The movie Cuties, which won coveted prizes at the Sundance Film Festival, is scheduled to air this fall on Netflix.
It is the directorial feature debut of 35-year-old French-Senegalese screenwriter and filmmaker Maïmouna Doucouré. The story is inspired by Doucouré's own experience of navigating between the conservative Muslim culture of her Senegalese family and the sexually permissive world of French secularism. She recalls visiting an amateur talent show in Paris and seeing for the first time young girls on stage “dressed in a really sexy fashion in short, transparent clothes.” She remembers that “they danced in a very sexually suggestive manner. . . I was transfixed, watching with a mixture of shock and admiration. I asked myself if these young girls understood what they were doing.”

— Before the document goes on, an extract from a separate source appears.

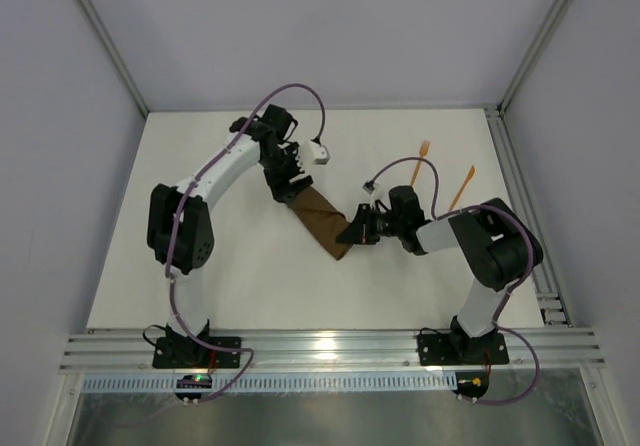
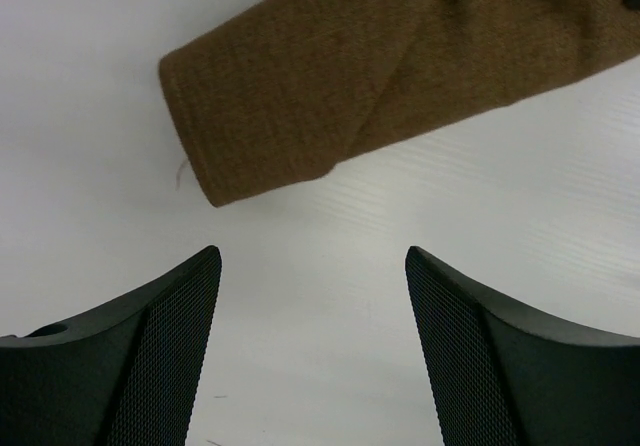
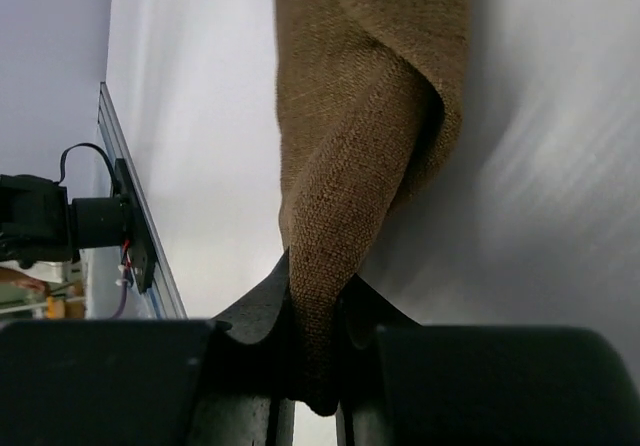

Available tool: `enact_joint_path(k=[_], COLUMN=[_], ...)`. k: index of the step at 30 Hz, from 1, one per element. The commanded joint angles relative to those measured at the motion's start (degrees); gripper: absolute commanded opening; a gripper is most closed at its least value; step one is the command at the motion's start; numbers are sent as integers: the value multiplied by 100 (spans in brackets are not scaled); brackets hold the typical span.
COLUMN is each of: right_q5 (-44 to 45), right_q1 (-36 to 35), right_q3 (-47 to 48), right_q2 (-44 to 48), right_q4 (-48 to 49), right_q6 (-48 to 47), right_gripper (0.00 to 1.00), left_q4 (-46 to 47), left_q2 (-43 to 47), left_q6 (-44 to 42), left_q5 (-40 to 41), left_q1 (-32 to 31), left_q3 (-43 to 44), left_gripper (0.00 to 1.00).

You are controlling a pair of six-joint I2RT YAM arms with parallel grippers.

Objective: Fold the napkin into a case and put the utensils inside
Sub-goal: Turn over the smaller rectangle folded napkin at the center of the board, then pick up the knife from the corner of the board.

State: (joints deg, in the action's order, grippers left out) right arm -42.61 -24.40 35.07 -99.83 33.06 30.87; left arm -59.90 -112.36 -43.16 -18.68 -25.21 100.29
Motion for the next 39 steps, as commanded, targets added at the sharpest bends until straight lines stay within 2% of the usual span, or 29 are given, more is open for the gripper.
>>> enact_joint_path(k=[1, 5, 6, 8, 9, 10, 14, 21, 25, 28, 31, 33, 34, 35, 37, 38, 39], right_q5=[-213, 32, 155, 532, 674, 788, 1360, 2589, 4080, 4918, 6172, 6405, 6536, 6920, 7021, 6664, 6678], right_q1=[76, 172, 216, 217, 217, 208, 208, 208, 217, 217, 217, 208, 208, 217, 252, 295, 365], right_q3=[-44, -53, -27, 70, 201, 237, 535, 799, 1054, 1090, 801, 634, 563, 501, 483, 736, 1025], right_q2=[-317, -344, -300, -81, 7, 208, 788, 1852, 2405, 3108, 3829, 4171, 4243, 4305, 4280, 4175, 3982], right_q4=[290, 70, -218, -728, -1253, -1467, -2643, -3735, -4307, -4247, -3380, -2764, -2491, -2288, -2103, -2345, -2739], right_q6=[788, 815, 780, 396, 271, 148, -379, -1056, -1443, -1680, -2232, -2497, -2490, -2072, -2006, -2163, -2156], right_gripper=[3, 9, 22, 38, 51, 99, 99, 99, 99, 100, 99, 99, 99, 99, 99, 99, 99], left_q4=[329, 567, 619, 821, 909, 979, 1129, 1577, 1648, 1788, 1990, 2035, 2061, 2070, 2105, 2140, 2149], left_q2=[-390, -840, -910, -1034, -1051, -1086, -1236, -1034, -1051, -999, -850, -753, -622, -551, -402, -271, -226], left_q6=[606, 1220, 1309, 1484, 1538, 1591, 1942, 2232, 2452, 2540, 2672, 2777, 2812, 2891, 2970, 2997, 3084], left_q5=[381, 865, 909, 1102, 1138, 1260, 1157, 418, 189, 127, 163, 197, 215, 233, 250, 233, 207], left_q1=[69, 78, 78, 87, 87, 113, 297, 535, 544, 535, 544, 544, 544, 544, 544, 544, 544], left_q3=[447, 816, 886, 896, 896, 896, 878, 237, 35, -185, -422, -571, -633, -694, -923, -993, -1072], left_gripper=[76, 76, 75, 75, 75, 75, 72, 71, 63, 61, 55, 53, 52, 52, 51, 50, 50])
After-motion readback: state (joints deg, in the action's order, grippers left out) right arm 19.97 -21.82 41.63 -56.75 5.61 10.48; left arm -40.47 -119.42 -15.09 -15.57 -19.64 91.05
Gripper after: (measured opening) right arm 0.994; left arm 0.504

That experience of shock and admiration is at the heart of Cuties, about an eleven-year-old girl named Amy (played by Fathia Youssouf Abdillah) who enters a “twerking” contest in which she breaks the shackles of Muslim modesty and joins a world of sexual expressiveness for the sake of peer approval on social media. Doucouré understands hers to be a “coming of age” film that is critical of the sexualization of young girls by focusing the lens upon it. In an industry that prizes the kind of exotic, cross-cultural storytelling that the French-Senegalese filmmaker offers, it is not surprising that the film has won prizes at Sundance.

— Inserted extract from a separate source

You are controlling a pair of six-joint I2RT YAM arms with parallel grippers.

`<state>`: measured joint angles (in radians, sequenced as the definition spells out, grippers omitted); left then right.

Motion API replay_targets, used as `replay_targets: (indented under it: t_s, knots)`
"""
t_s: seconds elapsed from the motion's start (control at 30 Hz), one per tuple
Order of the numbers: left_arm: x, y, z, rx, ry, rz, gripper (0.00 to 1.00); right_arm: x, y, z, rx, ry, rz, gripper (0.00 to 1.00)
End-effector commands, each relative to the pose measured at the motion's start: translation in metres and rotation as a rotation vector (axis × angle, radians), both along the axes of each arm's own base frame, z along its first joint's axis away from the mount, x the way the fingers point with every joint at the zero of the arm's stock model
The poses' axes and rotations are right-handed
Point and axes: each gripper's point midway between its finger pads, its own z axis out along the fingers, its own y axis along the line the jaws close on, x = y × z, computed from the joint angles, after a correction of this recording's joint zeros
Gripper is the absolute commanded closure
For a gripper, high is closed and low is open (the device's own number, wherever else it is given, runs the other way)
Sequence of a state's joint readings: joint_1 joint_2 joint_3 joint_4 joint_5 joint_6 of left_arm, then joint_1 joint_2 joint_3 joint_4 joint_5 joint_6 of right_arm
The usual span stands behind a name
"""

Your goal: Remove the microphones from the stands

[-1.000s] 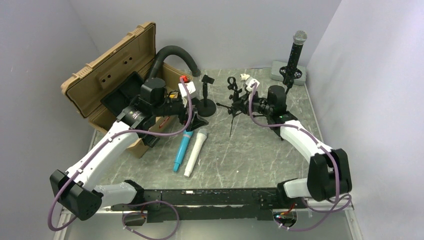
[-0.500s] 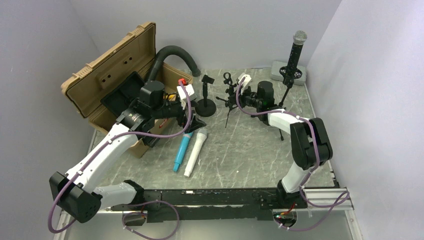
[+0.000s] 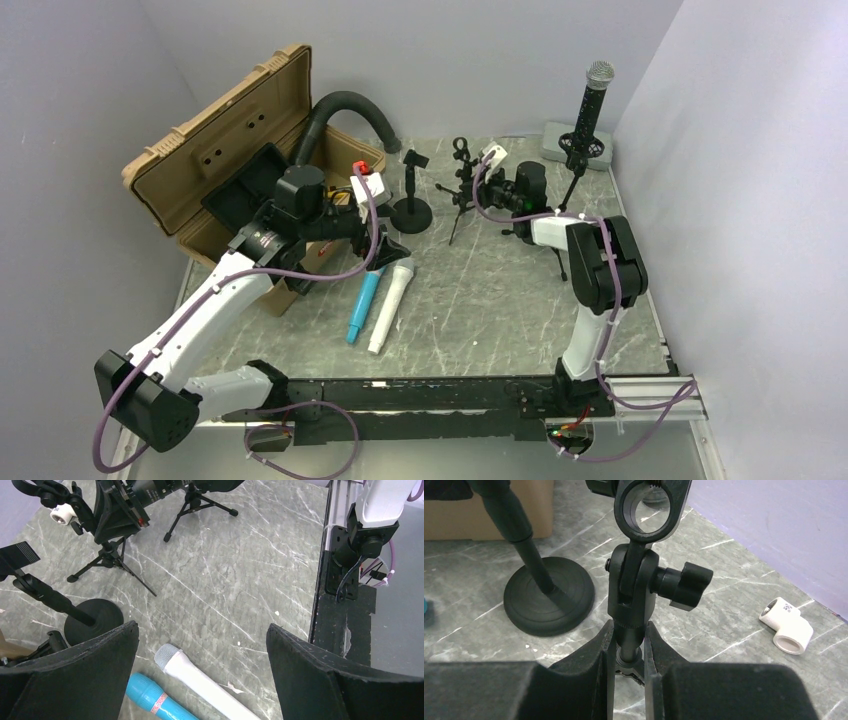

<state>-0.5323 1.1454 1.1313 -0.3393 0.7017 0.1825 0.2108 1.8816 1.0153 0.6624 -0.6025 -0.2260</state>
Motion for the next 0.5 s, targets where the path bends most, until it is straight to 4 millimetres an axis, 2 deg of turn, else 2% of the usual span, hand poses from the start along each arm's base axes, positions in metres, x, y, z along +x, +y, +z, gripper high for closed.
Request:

Yet despite so much acclaim from cultural elites, Doucouré’s film has come under a hailstorm of criticism from the moment Netflix began promoting it with posters of prepubescent girls posing in sexually seductive fashion. Apparently it never occurred to executives at the entertainment company that such a film would be seen as problematic. Cultural elites had vetted it as a sophisticated tale about the over-sexualization of young girls, and an exploration of the tensions between Muslim and liberal cultures. Yet somehow the masses responded with almost instantaneous moral revulsion at the very idea of a film about the sexual awakening of an eleven-year-old child. Many asked, with exasperated skepticism, how a film about sexualizing children could solve the problem of sexualizing children.

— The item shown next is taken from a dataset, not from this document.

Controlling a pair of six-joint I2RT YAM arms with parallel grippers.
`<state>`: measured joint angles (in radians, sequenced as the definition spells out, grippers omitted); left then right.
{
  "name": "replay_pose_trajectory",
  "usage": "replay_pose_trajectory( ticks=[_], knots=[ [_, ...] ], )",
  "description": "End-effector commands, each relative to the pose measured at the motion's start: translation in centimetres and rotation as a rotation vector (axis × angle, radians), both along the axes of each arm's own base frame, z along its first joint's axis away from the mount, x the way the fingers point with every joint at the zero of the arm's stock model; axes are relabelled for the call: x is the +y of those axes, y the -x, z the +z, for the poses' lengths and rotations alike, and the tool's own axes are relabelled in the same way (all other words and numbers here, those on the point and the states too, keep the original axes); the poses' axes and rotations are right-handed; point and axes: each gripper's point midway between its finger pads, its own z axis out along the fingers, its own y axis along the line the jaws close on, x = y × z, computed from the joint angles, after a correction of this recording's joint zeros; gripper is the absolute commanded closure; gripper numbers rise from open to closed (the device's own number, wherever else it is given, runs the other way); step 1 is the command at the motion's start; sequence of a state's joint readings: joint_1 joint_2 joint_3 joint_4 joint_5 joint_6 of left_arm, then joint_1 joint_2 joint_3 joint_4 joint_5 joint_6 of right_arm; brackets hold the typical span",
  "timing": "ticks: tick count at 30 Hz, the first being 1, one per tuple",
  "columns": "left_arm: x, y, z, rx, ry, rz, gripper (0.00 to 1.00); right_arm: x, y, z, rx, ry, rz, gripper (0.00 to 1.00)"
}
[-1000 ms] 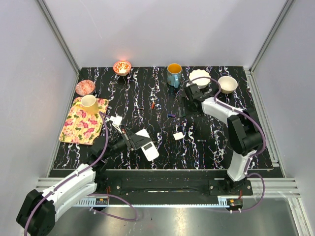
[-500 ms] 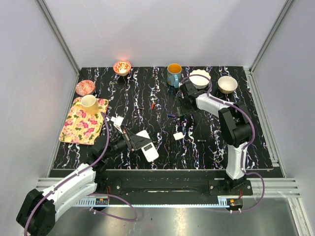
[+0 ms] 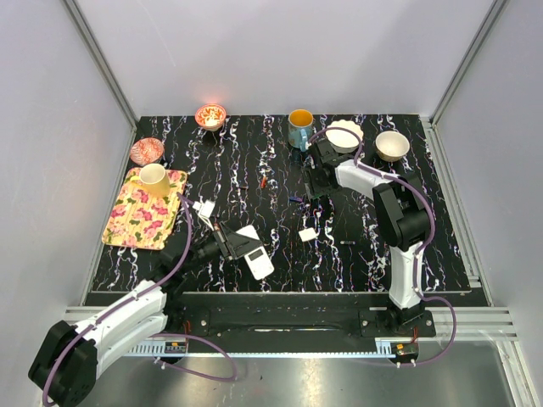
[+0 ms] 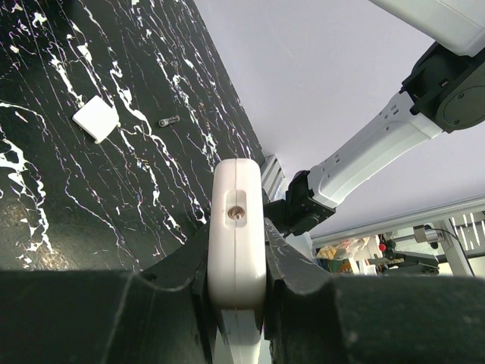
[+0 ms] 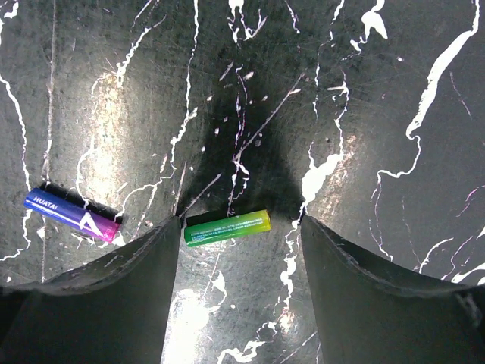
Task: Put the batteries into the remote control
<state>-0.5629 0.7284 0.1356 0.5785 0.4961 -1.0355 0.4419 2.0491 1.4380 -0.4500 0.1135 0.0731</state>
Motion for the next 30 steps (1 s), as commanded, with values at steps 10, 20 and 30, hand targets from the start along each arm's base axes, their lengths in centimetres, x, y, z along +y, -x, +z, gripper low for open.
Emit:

In a curious apology following the public outcry, Netflix stated that the company was “deeply sorry” for the marketing and “inappropriate artwork” they used to promote the film, adding that it was not “representative of this French film which won an award at Sundance.” This “apology” sought to put the blame on the “artwork.” Yet the marketing department also used clips and stills from the film itself, which depicts young girls in seductive poses and various states of undress. Critics reasonably replied that the problem seems less with the marketing, and more with the subject matter itself. Some saw a broader trend on display here, not only the normalization of the pedophilic gaze, but also liberal society reaching its perverted telos. After the Netflix non-apology, Princeton’s Robert P. George spelled out such broader implications: “I've long said that our society's dirtiest little secret is the sexualization of children. It was only ‘secret’ in the sense that people could pretend not to know. With Netflix's ‘Cuties,’ that is no longer possible. You know. Everyone knows. No one can credibly deny knowing.”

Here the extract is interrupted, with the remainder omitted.